*** Opening of Supplied entries ***

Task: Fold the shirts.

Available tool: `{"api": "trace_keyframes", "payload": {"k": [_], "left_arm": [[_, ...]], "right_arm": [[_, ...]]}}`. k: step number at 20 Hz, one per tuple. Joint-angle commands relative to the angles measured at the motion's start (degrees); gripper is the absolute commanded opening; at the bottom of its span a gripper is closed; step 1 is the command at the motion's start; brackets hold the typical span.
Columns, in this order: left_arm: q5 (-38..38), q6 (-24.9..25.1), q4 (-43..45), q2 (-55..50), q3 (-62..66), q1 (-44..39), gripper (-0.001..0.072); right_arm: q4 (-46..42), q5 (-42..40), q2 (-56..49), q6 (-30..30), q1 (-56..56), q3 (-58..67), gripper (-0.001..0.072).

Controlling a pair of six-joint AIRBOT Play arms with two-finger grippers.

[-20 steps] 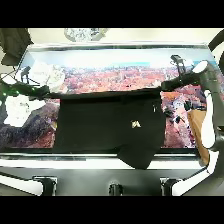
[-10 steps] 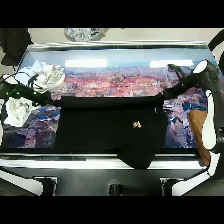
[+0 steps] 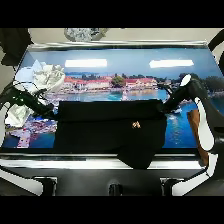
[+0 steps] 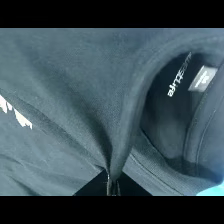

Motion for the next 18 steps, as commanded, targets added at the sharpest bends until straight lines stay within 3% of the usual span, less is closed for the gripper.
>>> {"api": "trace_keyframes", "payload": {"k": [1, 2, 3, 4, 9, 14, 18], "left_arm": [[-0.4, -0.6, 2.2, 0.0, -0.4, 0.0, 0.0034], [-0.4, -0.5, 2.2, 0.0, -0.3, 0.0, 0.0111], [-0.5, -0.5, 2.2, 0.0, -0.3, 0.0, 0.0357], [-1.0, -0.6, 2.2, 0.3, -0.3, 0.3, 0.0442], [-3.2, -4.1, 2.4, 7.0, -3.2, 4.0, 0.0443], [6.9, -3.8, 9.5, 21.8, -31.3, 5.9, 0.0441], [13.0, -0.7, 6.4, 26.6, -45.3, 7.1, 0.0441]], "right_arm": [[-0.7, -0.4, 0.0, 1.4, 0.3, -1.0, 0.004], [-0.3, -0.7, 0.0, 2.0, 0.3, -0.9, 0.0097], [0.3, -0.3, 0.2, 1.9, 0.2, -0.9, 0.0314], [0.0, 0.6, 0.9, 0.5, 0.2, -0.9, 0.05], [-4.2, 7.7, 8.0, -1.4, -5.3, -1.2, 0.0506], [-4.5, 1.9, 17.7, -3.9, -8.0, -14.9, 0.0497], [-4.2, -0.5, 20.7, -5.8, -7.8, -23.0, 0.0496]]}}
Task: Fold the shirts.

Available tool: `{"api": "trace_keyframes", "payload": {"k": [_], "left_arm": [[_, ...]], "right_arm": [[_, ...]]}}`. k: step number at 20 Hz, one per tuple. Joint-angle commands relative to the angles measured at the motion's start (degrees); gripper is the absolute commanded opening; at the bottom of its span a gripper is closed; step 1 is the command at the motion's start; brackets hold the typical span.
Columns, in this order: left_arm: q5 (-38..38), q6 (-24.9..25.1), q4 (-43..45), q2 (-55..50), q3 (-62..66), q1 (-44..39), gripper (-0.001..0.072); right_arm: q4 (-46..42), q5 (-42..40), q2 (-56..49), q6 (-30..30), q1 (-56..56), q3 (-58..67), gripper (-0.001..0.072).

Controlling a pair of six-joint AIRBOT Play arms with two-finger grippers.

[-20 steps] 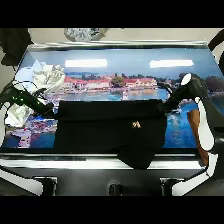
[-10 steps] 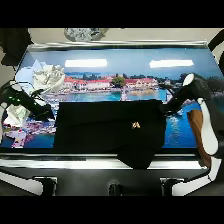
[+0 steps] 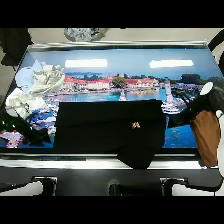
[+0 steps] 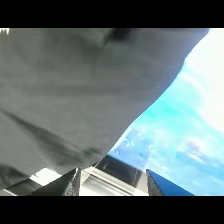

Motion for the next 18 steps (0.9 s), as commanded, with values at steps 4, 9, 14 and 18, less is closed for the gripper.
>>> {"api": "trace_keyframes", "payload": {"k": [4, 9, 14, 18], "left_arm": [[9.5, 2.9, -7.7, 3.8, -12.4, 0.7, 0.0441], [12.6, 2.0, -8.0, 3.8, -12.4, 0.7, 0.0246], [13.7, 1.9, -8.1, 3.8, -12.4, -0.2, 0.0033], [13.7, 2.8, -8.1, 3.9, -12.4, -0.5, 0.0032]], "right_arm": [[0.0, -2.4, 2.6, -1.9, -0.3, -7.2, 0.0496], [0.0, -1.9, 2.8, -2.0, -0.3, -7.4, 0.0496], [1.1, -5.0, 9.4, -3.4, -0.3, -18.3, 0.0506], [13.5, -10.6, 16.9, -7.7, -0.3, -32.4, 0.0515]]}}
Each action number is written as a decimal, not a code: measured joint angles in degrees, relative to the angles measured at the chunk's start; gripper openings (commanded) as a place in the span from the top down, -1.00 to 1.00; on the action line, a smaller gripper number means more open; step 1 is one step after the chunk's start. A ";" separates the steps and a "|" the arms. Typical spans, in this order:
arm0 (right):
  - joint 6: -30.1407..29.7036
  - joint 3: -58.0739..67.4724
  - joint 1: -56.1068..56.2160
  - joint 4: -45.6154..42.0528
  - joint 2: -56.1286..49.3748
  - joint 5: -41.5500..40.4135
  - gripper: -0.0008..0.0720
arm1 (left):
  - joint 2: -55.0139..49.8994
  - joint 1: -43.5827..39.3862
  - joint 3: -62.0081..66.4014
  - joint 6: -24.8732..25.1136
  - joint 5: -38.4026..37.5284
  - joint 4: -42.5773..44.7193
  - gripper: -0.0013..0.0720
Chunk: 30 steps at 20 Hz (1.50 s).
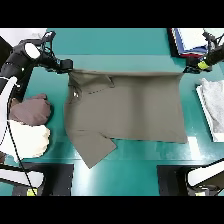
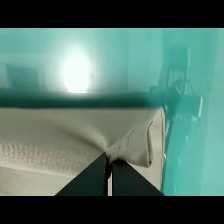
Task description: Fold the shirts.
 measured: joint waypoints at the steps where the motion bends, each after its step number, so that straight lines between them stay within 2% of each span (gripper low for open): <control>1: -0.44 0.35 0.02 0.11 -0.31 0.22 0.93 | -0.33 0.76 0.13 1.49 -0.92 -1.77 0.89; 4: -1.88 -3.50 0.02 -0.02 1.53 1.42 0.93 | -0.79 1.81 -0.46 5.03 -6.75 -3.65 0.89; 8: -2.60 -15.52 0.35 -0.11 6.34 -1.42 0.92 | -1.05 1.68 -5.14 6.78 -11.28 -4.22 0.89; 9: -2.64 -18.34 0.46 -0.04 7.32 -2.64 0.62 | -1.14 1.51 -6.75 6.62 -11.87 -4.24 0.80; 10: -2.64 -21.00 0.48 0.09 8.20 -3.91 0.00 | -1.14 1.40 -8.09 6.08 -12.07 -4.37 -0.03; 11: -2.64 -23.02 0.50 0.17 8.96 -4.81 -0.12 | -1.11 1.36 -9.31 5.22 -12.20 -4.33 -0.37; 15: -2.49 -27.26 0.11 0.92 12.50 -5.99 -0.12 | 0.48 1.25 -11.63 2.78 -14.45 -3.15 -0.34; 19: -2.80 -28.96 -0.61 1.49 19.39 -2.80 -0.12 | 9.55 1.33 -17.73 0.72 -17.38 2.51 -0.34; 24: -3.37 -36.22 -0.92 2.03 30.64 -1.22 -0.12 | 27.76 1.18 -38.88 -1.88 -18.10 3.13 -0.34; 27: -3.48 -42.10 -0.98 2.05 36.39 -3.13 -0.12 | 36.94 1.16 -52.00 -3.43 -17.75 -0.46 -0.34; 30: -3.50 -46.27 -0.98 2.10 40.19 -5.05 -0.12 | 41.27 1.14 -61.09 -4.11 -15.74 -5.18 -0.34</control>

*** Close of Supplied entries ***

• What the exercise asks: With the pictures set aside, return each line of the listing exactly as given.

• Exercise response:
Task: Fold the shirts.

Available tool: `{"api": "trace_keyframes", "payload": {"k": [_], "left_arm": [[_, ...]], "right_arm": [[_, ...]]}}`. k: step number at 20 Hz, one per tuple. Joint-angle commands relative to the angles measured at the motion's start (degrees); gripper is the absolute commanded opening; at the bottom of its span a gripper is closed; step 1 is the command at the motion's start; brackets hold the typical span.
Columns, in this order: left_arm: q5 (-38..38), q6 (-24.9..25.1), q4 (-43..45), q2 (-55..50), q3 (-62..66), q1 (-44..39), gripper (-0.001..0.072); right_arm: q4 (-46..42), q5 (-42..40), q2 (-56..49), q6 (-30..30), q1 (-56..56), q3 (-58..67), gripper (-0.001..0.072).

Controlling a pair of six-joint AIRBOT Play arms with two-finger grippers.

[-20 steps] 
[-10 steps] 
[+0 steps] 
[+0 steps] 

Motion for the next 18 steps, as commanded, targets added at the sharpest bends until straight lines stay within 3% of the usual span, less is closed for the gripper.
>>> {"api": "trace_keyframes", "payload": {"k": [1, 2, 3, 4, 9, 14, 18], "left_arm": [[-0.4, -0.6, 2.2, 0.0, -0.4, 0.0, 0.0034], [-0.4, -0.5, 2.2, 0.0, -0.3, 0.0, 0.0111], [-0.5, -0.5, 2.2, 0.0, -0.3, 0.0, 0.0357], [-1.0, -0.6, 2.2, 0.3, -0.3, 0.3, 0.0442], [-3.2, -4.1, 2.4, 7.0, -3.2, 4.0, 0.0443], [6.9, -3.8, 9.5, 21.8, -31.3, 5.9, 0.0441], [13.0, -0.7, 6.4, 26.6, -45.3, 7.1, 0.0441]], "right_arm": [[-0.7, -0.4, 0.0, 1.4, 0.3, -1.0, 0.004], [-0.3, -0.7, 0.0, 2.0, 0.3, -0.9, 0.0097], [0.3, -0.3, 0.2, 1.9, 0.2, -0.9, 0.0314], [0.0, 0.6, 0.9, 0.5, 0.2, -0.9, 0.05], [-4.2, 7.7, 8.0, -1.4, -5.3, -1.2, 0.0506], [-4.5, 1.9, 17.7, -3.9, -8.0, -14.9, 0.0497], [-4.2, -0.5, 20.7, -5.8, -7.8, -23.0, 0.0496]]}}
Task: Fold the shirts.

Available tool: `{"api": "trace_keyframes", "payload": {"k": [_], "left_arm": [[_, ...]], "right_arm": [[_, ...]]}}`. k: step number at 20 Hz, one per tuple. Joint-angle commands relative to the angles measured at the motion's start (degrees); gripper is the absolute commanded opening; at the bottom of its span a gripper is closed; step 1 is the command at the motion's start; brackets hold the typical span.
Columns, in this order: left_arm: q5 (-38..38), q6 (-24.9..25.1), q4 (-43..45), q2 (-55..50), q3 (-62..66), q1 (-44..39), gripper (-0.001..0.072); right_arm: q4 (-46..42), q5 (-42..40), q2 (-56..49), q6 (-30..30), q1 (-56..56), q3 (-58..67), gripper (-0.001..0.072).

Controlling a pair of six-joint AIRBOT Play arms with two-finger grippers.

[-20 steps] 
[-10 steps] 
[+0 steps] 
[+0 steps] 

Motion for the next 18 steps (0.9 s), as commanded, with values at steps 4, 9, 14 and 18, less is closed for the gripper.
>>> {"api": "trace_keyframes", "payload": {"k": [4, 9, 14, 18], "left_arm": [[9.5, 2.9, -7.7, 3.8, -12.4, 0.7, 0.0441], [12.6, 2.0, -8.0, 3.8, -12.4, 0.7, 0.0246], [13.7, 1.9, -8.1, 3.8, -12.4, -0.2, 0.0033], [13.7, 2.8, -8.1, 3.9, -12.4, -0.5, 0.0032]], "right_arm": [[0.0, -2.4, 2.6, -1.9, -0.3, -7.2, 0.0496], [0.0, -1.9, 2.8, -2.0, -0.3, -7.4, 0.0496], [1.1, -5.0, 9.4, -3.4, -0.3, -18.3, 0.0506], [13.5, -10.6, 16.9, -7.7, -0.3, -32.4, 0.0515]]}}
Each action number is written as a decimal, not a code: measured joint angles in degrees, relative to the angles measured at the chunk's start; gripper openings (commanded) as a place in the span from the top down, -1.00 to 1.00; on the action line, a smaller gripper number means more open; step 1 is one step after the chunk's start. A ";" separates the steps and a "|" the arms. Typical spans, in this order:
arm0 (right):
  - joint 6: -30.1407..29.7036
  - joint 3: -58.0739..67.4724
  - joint 1: -56.1068..56.2160
  - joint 4: -45.6154..42.0528
  - joint 2: -56.1286..49.3748
  - joint 5: -41.5500..40.4135
  - gripper: -0.0008..0.0720
arm1 (left):
  - joint 2: -55.0139..49.8994
  - joint 1: -43.5827..39.3862
  - joint 3: -62.0081..66.4014
  - joint 6: -24.8732..25.1136
  - joint 5: -38.4026..37.5284
  - joint 4: -42.5773..44.7193
  - gripper: -0.0013..0.0720
Chunk: 30 steps at 20 Hz (1.50 s).
Task description: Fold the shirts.
 measured: joint waypoints at the steps where the motion bends, each after its step number, so that straight lines between them stay within 2% of each span (gripper low for open): <control>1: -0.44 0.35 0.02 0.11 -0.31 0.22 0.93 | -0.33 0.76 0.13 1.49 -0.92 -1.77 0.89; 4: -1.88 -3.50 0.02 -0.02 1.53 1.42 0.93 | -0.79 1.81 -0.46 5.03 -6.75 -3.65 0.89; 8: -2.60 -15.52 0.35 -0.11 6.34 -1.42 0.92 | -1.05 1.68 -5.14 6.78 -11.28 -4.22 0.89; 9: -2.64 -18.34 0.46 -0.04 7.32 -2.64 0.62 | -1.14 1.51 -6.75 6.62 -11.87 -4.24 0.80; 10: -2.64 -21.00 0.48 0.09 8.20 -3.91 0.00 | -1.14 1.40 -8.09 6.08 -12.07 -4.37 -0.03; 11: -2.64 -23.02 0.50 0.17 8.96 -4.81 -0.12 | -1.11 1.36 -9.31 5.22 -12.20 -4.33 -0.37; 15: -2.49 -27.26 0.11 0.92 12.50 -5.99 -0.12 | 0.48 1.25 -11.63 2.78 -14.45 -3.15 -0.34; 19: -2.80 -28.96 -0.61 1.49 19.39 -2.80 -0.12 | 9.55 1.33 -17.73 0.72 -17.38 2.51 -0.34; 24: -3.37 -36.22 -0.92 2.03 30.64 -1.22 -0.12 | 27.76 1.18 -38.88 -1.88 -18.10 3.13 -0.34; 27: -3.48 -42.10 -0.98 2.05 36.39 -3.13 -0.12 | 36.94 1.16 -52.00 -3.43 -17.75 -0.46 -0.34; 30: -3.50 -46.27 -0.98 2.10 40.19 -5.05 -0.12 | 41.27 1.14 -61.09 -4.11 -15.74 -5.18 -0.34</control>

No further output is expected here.